Hi, I have just come across an article which states that primary keys must be auto-increment and id(which I know can be overridden). So when I am dealing, in hibernate, with the following:

<?xml version=" 1.0" encoding="UTF-8"?>
    <cache usage="read-write"/>
    <id name="ID" column="artist_id">
        <generator class="assigned"/>
    </id>
    <version name="Version" column="version" type="integer"/>

    <property name="ArtistName" column="artist_name" type="string" not-null="true"/>
    <property name="ArtistInfo" column="artist_info" type="string" not-null="true"/>

    <property name="StockID" column="stock_id" type="string"/>
    <property name="FeaturedArtist" column="featured_artist" type="boolean" not-null="true"/>

    <set name="ArtistImages" inverse="true" lazy="true" cascade="all-delete-orphan">
        <cache usage="read-write"/>
        <key column="artist_id"/>

        <one-to-many class="ArtistImages"/>   
    </set>
</class>

which basically says that the primary id is ‘assigned’ and mapped to the artist_id column of the artisttbl with a one to many relationship against the artistimagestbl, the artist_id being the Foreign key, how would this be reflect in ActiveRecord? The database schema alraeady exists, I just want to see how ruby/rails/activerecord would reflect this in actual code.

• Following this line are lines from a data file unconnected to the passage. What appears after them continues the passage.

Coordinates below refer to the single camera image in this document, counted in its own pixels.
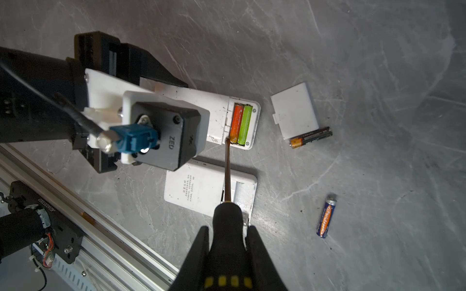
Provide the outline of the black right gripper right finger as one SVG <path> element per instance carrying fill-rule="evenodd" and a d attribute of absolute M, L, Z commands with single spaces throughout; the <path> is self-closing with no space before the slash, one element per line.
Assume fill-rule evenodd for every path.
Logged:
<path fill-rule="evenodd" d="M 255 226 L 249 226 L 246 251 L 252 271 L 254 291 L 287 291 Z"/>

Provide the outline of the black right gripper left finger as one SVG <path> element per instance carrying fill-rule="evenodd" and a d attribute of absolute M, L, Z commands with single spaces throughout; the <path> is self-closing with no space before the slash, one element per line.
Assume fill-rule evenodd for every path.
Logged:
<path fill-rule="evenodd" d="M 169 291 L 202 291 L 208 253 L 209 228 L 202 226 Z"/>

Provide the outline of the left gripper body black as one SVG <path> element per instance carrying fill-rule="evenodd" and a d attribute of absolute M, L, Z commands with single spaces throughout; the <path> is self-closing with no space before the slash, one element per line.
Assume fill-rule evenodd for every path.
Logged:
<path fill-rule="evenodd" d="M 89 32 L 75 35 L 75 60 L 81 63 L 83 69 L 93 69 L 135 85 L 140 84 L 140 78 L 162 82 L 177 87 L 188 87 L 184 81 L 176 78 L 151 53 L 122 43 L 116 37 L 103 32 Z M 75 133 L 70 141 L 74 150 L 79 150 L 87 162 L 97 173 L 107 173 L 117 170 L 116 162 L 120 154 L 104 154 L 98 149 L 87 145 L 88 131 L 77 123 Z"/>

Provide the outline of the black yellow handled screwdriver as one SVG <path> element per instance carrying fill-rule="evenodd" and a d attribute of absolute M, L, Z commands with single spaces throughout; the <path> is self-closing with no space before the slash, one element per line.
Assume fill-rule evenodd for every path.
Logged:
<path fill-rule="evenodd" d="M 231 197 L 230 145 L 227 138 L 224 201 L 214 211 L 214 236 L 203 271 L 205 291 L 253 289 L 250 258 L 243 239 L 243 215 Z"/>

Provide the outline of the blue orange AA battery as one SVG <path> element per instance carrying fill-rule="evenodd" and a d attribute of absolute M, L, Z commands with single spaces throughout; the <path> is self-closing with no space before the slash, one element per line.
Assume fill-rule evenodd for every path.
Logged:
<path fill-rule="evenodd" d="M 320 221 L 317 227 L 316 234 L 320 238 L 326 238 L 332 217 L 337 204 L 337 195 L 329 194 L 325 199 L 325 204 L 322 209 L 322 214 L 320 216 Z"/>

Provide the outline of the white air conditioner remote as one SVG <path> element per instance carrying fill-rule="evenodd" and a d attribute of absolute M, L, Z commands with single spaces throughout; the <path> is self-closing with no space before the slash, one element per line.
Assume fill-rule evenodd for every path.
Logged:
<path fill-rule="evenodd" d="M 255 176 L 231 171 L 231 199 L 241 208 L 244 232 L 250 225 L 256 190 Z M 224 194 L 224 167 L 190 160 L 175 172 L 166 172 L 164 199 L 174 205 L 212 217 Z"/>

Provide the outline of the black gold AA battery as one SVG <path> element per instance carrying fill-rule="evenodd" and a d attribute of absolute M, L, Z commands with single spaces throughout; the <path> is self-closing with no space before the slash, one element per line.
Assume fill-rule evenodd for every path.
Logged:
<path fill-rule="evenodd" d="M 298 147 L 304 146 L 308 143 L 312 143 L 318 141 L 320 139 L 324 139 L 327 137 L 331 137 L 333 135 L 333 131 L 330 127 L 324 127 L 321 129 L 314 130 L 312 132 L 304 133 L 297 137 L 293 137 L 290 139 L 290 146 L 293 149 Z"/>

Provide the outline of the white battery cover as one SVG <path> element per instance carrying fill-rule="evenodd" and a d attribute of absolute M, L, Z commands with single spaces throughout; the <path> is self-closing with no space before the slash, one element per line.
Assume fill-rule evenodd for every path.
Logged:
<path fill-rule="evenodd" d="M 273 119 L 284 140 L 319 129 L 308 86 L 302 82 L 271 96 Z"/>

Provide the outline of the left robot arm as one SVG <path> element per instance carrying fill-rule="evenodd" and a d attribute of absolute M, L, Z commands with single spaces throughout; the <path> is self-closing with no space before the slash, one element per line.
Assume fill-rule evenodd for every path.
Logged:
<path fill-rule="evenodd" d="M 1 48 L 1 63 L 47 96 L 62 93 L 79 110 L 89 105 L 85 69 L 98 70 L 138 85 L 141 78 L 188 87 L 148 51 L 122 43 L 103 32 L 75 35 L 75 56 L 56 59 L 11 48 Z M 68 139 L 98 172 L 117 169 L 120 154 L 92 149 L 87 131 L 67 113 L 43 100 L 1 70 L 1 142 L 21 143 Z"/>

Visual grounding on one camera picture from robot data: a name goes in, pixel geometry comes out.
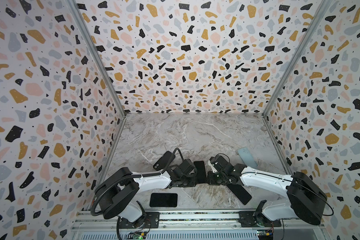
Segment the black phone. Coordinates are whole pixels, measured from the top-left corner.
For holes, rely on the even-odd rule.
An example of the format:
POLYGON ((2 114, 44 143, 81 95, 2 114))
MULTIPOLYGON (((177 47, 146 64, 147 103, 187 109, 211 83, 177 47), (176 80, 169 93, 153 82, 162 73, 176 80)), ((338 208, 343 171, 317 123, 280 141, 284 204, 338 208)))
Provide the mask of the black phone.
POLYGON ((206 184, 207 183, 207 174, 206 174, 205 162, 196 161, 196 162, 194 162, 194 165, 197 169, 197 175, 196 175, 197 184, 206 184))
POLYGON ((243 205, 248 204, 252 199, 251 194, 243 186, 229 184, 227 187, 243 205))
POLYGON ((150 198, 151 208, 176 208, 178 205, 178 194, 152 193, 150 198))

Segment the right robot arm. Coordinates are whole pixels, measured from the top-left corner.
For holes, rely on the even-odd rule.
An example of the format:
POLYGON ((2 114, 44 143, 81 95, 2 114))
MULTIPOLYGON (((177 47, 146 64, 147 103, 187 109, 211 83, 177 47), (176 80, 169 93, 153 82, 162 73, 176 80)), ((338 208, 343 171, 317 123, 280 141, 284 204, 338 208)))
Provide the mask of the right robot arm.
POLYGON ((245 164, 232 165, 223 155, 211 157, 211 170, 207 173, 207 182, 213 186, 226 186, 246 205, 252 195, 247 187, 256 187, 276 193, 282 198, 269 202, 262 200, 252 213, 249 225, 269 226, 274 221, 300 219, 310 225, 321 224, 326 194, 304 173, 280 175, 256 170, 245 164))

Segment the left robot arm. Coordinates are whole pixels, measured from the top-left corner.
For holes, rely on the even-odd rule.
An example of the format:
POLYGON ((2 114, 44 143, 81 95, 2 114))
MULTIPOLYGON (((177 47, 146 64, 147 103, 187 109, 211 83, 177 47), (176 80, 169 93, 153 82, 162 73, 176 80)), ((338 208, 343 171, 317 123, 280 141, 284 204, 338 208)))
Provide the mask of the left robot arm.
POLYGON ((141 203, 131 203, 137 193, 172 187, 194 187, 197 173, 195 164, 189 159, 161 172, 134 173, 127 167, 121 168, 96 188, 91 215, 102 215, 105 220, 120 217, 134 224, 141 223, 146 212, 141 203))

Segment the black phone case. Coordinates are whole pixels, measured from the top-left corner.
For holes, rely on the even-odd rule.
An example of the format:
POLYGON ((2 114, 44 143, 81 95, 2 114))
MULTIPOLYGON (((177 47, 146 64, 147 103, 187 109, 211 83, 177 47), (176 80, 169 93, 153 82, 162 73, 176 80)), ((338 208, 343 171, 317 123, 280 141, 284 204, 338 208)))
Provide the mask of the black phone case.
POLYGON ((154 170, 166 171, 174 159, 175 154, 170 151, 166 151, 154 164, 154 170))

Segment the light blue phone case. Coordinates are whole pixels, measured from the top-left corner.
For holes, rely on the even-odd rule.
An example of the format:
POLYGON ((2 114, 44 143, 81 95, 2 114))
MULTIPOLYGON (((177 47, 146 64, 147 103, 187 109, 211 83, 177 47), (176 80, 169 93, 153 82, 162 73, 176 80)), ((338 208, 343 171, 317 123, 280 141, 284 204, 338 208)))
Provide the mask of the light blue phone case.
POLYGON ((256 169, 258 167, 255 158, 252 156, 248 148, 241 148, 237 150, 238 155, 242 159, 245 165, 248 167, 256 169))

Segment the right circuit board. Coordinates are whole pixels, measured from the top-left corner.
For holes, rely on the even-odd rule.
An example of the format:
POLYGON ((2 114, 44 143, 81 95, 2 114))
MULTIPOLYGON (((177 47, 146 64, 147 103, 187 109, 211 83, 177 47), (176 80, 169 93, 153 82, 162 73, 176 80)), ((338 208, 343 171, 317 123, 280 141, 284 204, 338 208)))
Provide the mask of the right circuit board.
POLYGON ((272 230, 258 230, 257 236, 259 240, 274 240, 274 232, 272 230))

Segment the circuit board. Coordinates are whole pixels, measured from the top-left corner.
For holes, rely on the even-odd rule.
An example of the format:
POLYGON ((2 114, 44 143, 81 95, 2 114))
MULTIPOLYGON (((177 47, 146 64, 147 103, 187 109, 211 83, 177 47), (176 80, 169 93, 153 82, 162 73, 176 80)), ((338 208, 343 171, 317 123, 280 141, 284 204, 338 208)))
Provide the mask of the circuit board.
POLYGON ((259 240, 274 240, 274 232, 272 230, 258 230, 257 236, 259 240))
POLYGON ((145 240, 147 237, 147 232, 130 232, 127 234, 127 240, 145 240))

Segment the left circuit board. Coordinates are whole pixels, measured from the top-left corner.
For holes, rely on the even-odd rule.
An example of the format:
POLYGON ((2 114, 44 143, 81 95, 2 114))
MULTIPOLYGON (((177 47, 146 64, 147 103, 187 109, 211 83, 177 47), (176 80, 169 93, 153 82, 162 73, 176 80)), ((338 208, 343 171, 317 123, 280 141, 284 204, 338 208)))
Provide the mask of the left circuit board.
POLYGON ((147 232, 130 232, 127 234, 127 240, 145 240, 147 237, 147 232))

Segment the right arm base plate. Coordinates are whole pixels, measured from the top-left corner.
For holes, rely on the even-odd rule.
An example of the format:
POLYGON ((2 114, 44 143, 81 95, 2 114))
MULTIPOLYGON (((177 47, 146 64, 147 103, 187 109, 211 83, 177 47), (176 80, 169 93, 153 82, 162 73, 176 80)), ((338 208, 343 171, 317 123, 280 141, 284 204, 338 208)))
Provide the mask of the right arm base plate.
POLYGON ((280 220, 270 221, 262 213, 256 211, 240 211, 239 223, 243 228, 249 228, 249 227, 271 228, 271 227, 282 226, 280 220))

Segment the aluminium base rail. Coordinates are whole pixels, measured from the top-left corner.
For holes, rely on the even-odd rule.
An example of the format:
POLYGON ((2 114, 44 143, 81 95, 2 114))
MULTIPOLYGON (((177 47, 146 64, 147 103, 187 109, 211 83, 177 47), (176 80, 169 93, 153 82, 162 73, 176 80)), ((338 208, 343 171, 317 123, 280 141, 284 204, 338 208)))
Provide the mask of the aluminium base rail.
POLYGON ((243 228, 240 211, 253 210, 147 210, 159 212, 157 229, 120 229, 118 218, 105 220, 80 212, 73 227, 73 240, 126 240, 130 232, 147 232, 145 240, 258 240, 258 230, 272 230, 274 240, 329 240, 323 225, 312 226, 302 220, 280 220, 281 227, 243 228))

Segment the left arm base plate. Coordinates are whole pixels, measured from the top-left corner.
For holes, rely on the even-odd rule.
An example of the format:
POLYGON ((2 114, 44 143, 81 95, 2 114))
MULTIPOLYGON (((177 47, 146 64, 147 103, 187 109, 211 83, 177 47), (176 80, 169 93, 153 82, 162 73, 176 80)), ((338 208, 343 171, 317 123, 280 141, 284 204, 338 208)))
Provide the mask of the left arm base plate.
POLYGON ((130 222, 125 218, 118 221, 120 229, 157 229, 159 227, 160 213, 146 212, 134 222, 130 222))

What actual rails/activerecord command would be needed to say 'go away to this dB and create all the required activrecord classes based on the dB schema?

Hi, No worries with this one guys. I have a handle on this now.

I would still like to know how to ensure that a primary key can be ‘assigned’. The following code would associate an auto_increment key correct?:

class Usertbl < ActiveRecord::Base set_primary_key “user_id” end

So how do I make the primary key assignable?

Assignable meaning not auto_increment and you take care of the value yourself? ActiveRecord doesn’t really like that. It basically requires that it take care of handling the primary key. I’m not sure if there’s a plugin to work around this, but you’ll probably have to jump into AR itself if you start getting crazy with the keys.

Unless of course someone knows a proper way of doing this.

Jason

Hi Jason,

Assignable meaning not auto_increment and you take care of the value yourself?

Yes.

ActiveRecord doesn’t really like that. It basically requires that it take care of handling the primary key.

Hmmm…not so good! Let’s say you have an order object with corresponding order items FKey referenced by order_id. If the order table is auto generating its own id and each order item is also doing the same…nothing will work, plus I can’t change the table structure as it is needed by another system!!!

I’m not sure if there’s a plugin to work around this, but you’ll probably have to jump into AR itself if you start getting crazy with the keys.

AR? What’s that?

This is a very standard, basic model setup. It will work just fine in Rails. Generate models for order and order item, then add to order.rb:

  has_many :order_items

add to order_item.rb

  belongs_to :order

and Rails will work as you describe. The curious thing is why you don't trust Hibernate to perform id management for you? Are you doing something unusual?